Association of TrkA and APP Is Promoted by NGF and Reduced by Cell Death-Promoting Agents

Nadia Canu, Ilaria Pagano, Luca Rosario La Rosa, Marsha Pellegrino, Maria Teresa Ciotti, Delio Mercanti, Fabiola Moretti, Valentina Sposato, Viviana Triaca, Carla Petrella, Ichiro N. Maruyama, Andrea Levi, Pietro Calissano

The amyloid precursor protein (APP) interacts with the tropomyosin receptor kinase A (TrkA) in normal rat, mouse, and human brain tissue but not in Alzheimer's disease (AD) brain tissue. However, it has not been reported whether the two proteins interact directly, and if so, which domains are involved.
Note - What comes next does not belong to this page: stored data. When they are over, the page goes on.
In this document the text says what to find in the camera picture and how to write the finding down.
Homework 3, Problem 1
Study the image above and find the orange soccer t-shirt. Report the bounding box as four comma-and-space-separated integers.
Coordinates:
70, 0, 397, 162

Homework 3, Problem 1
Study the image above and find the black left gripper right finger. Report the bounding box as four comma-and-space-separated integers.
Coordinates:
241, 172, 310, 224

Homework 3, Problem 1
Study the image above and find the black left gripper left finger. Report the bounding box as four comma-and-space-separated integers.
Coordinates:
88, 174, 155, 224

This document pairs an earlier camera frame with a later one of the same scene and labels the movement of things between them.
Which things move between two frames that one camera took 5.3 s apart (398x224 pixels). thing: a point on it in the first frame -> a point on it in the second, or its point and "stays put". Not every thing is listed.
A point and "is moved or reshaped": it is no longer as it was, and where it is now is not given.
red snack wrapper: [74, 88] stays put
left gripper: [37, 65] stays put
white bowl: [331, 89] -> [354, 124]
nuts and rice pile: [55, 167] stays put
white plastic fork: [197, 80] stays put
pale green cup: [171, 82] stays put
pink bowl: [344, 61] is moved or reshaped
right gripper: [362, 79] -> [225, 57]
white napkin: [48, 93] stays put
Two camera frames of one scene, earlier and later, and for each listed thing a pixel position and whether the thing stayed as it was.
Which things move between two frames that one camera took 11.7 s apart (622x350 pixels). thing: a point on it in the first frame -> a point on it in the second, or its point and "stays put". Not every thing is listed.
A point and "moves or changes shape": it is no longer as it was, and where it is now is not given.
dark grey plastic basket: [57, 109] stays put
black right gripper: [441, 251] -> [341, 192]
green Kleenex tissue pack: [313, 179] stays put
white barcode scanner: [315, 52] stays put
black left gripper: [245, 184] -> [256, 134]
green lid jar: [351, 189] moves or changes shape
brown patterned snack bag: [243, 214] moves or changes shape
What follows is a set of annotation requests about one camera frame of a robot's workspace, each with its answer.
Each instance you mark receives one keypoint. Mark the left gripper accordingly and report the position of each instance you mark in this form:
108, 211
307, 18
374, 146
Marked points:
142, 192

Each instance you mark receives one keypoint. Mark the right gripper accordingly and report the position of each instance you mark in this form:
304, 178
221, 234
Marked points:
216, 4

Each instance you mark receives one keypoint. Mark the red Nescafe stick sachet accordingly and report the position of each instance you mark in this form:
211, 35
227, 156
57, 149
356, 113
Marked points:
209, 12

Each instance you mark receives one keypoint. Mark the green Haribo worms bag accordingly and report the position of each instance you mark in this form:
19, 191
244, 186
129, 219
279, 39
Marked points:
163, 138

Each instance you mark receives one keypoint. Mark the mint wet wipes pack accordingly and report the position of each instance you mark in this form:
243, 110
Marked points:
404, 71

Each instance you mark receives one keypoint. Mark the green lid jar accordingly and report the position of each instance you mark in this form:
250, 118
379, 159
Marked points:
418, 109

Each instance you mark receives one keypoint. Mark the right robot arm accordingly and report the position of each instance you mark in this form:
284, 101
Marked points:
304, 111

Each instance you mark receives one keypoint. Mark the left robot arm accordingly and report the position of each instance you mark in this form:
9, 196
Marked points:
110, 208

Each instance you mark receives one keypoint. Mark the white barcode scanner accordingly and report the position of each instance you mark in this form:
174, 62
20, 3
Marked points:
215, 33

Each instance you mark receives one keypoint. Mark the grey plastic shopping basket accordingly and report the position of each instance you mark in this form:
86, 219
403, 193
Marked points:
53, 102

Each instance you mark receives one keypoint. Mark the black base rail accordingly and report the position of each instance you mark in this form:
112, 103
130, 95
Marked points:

Clarifying these points will increase our understanding of the role and regulation of the TrkA/APP interaction in normal brain functioning as well as in AD. Here we addressed these questions using bimolecular fluorescence complementation (BiFC) and the proximity ligation assay (PLA). We demonstrated that exogenously expressed APP and TrkA associate through their juxtamembrane/transmembrane domains, to form a complex that localizes mainly to the plasma membrane, endoplasmic reticulum (ER) and Golgi. Formation of the complex was inhibited by p75NTR, ShcC and Mint-2. Importantly, we demonstrated that the association between endogenous APP and TrkA in primary septal neurons were modified by NGF, or by drugs that either inhibit ER-to-Golgi transport or perturb microtubules and microfilaments. Interestingly, several agents that induce cell death [amyloid β (Aβ)-peptide, staurosporine and rapamycin], albeit via different mechanisms, all caused dissociation of APP/TrkA complexes and increased production of C-terminal fragment (β-CTF) APP fragment. These findings open new perspectives for investigating the interplay between these proteins during neurodegeneration and AD.